> [Your goal]: What lines of the data below hold "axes"? Show them.

┄┄┄┄┄┄┄┄┄┄┄┄┄┄┄┄┄┄┄┄

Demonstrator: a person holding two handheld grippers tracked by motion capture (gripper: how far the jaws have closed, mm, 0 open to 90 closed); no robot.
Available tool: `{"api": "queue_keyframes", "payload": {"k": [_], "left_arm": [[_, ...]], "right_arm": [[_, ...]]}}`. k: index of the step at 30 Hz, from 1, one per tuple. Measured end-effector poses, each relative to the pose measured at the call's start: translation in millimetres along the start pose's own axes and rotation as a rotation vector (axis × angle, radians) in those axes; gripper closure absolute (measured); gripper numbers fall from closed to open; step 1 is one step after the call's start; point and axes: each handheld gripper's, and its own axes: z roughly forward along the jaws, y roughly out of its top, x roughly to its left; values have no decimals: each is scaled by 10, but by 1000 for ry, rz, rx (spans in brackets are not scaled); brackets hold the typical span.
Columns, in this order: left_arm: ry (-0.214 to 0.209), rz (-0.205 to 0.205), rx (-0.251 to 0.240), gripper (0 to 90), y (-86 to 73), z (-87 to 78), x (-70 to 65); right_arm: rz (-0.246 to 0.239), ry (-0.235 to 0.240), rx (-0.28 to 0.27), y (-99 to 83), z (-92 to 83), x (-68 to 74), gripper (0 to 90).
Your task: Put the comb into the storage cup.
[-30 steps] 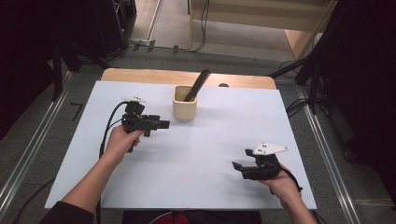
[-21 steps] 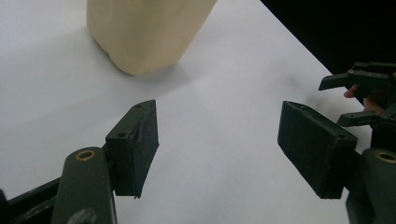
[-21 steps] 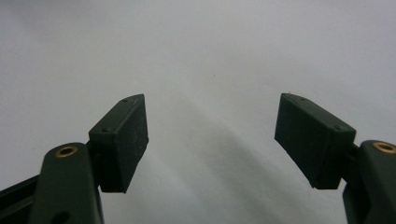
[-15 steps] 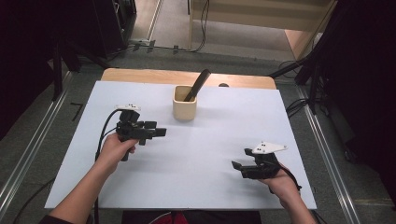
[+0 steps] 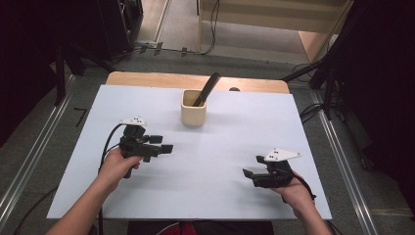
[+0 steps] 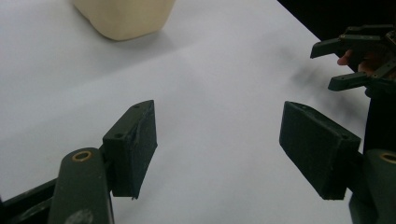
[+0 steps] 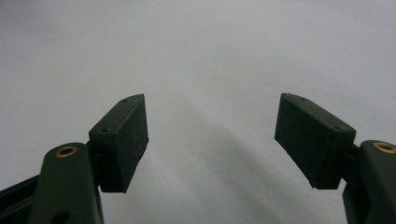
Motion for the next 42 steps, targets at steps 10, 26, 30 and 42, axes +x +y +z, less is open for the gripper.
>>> {"api": "queue_keyframes", "payload": {"k": [10, 26, 30, 42], "left_arm": [[11, 5, 18, 288, -104, -25, -35], [16, 39, 54, 288, -278, -122, -129], [15, 59, 55, 288, -315, -168, -155], [65, 79, 74, 287, -433, -289, -141]], "right_arm": [[-3, 9, 19, -7, 18, 7, 240], [-5, 7, 17, -13, 17, 0, 240], [-3, 8, 18, -14, 21, -6, 240], [2, 9, 19, -21, 16, -28, 240]]}}
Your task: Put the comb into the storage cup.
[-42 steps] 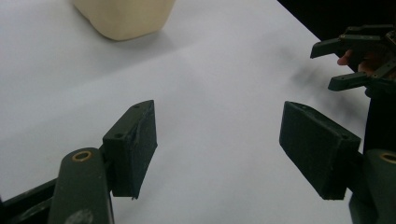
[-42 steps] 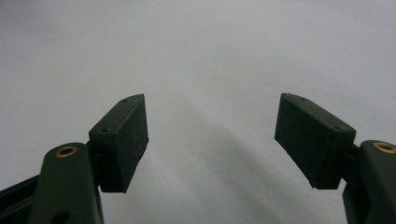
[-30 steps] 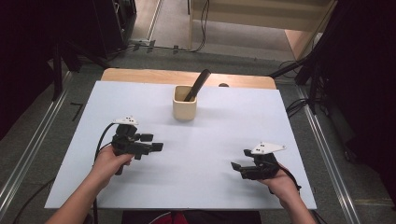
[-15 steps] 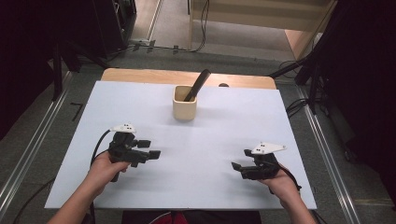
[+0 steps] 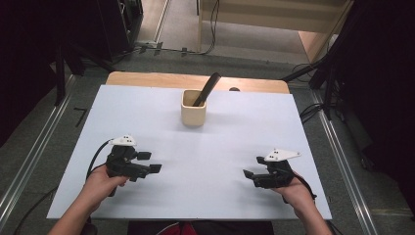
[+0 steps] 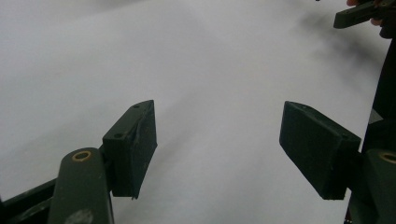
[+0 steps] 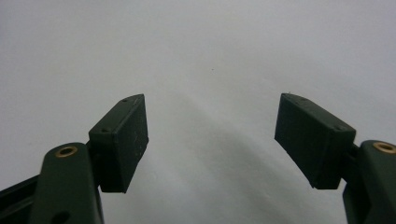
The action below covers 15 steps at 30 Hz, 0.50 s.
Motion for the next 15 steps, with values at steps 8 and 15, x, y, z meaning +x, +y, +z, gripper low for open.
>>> {"api": "queue_keyframes", "payload": {"k": [8, 15], "left_arm": [[38, 0, -3, 261, -90, -106, 26], [75, 0, -5, 260, -139, -156, 47]], "right_arm": [[-1, -6, 0, 1, -4, -6, 240], [2, -4, -2, 1, -9, -23, 240]]}}
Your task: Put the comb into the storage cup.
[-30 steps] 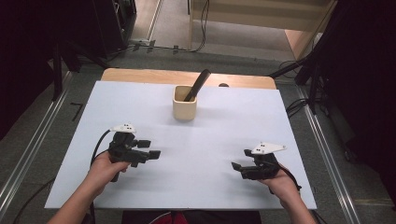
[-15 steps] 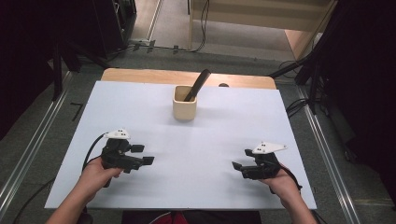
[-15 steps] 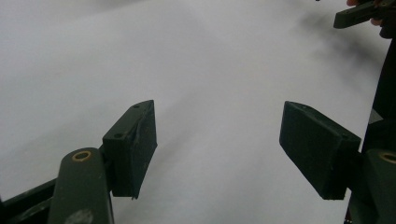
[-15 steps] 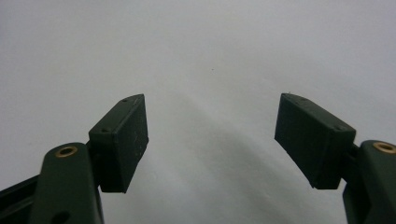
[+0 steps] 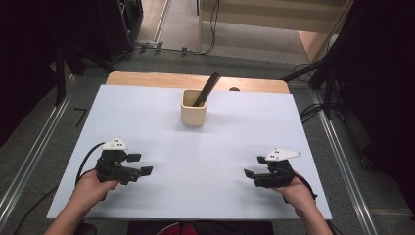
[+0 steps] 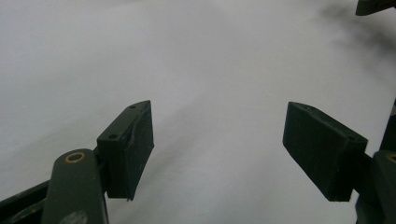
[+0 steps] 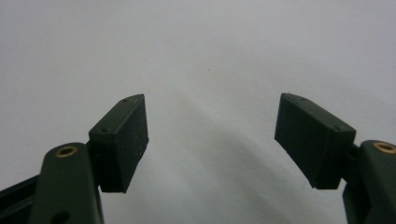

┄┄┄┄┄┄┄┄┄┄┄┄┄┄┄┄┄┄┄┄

> [Written answer]:
Available tool: `{"api": "queue_keyframes", "payload": {"k": [_], "left_arm": [[_, ...]], "right_arm": [[_, ...]]}}`. k: index of the step at 30 Hz, from 1, one per tuple. Measured end-effector poses, each relative to the pose measured at the call's start: translation in millimetres along the start pose's own axes and rotation as a rotation vector (axis × angle, radians) in those axes; gripper closure absolute (measured); gripper numbers fall from closed to open; step 1 is one step after the call's start; point and axes: each handheld gripper's, and its own axes: z roughly forward along the jaws, y roughly out of its top, x roughly to its left; values have no decimals: each is scaled by 10, but by 1000 for ry, rz, rx (spans in brackets are not scaled); brackets hold the typical span.
Motion for the next 42 steps, targets at steps 10, 26, 30 and 42, axes +x +y +z, less is open for the gripper.

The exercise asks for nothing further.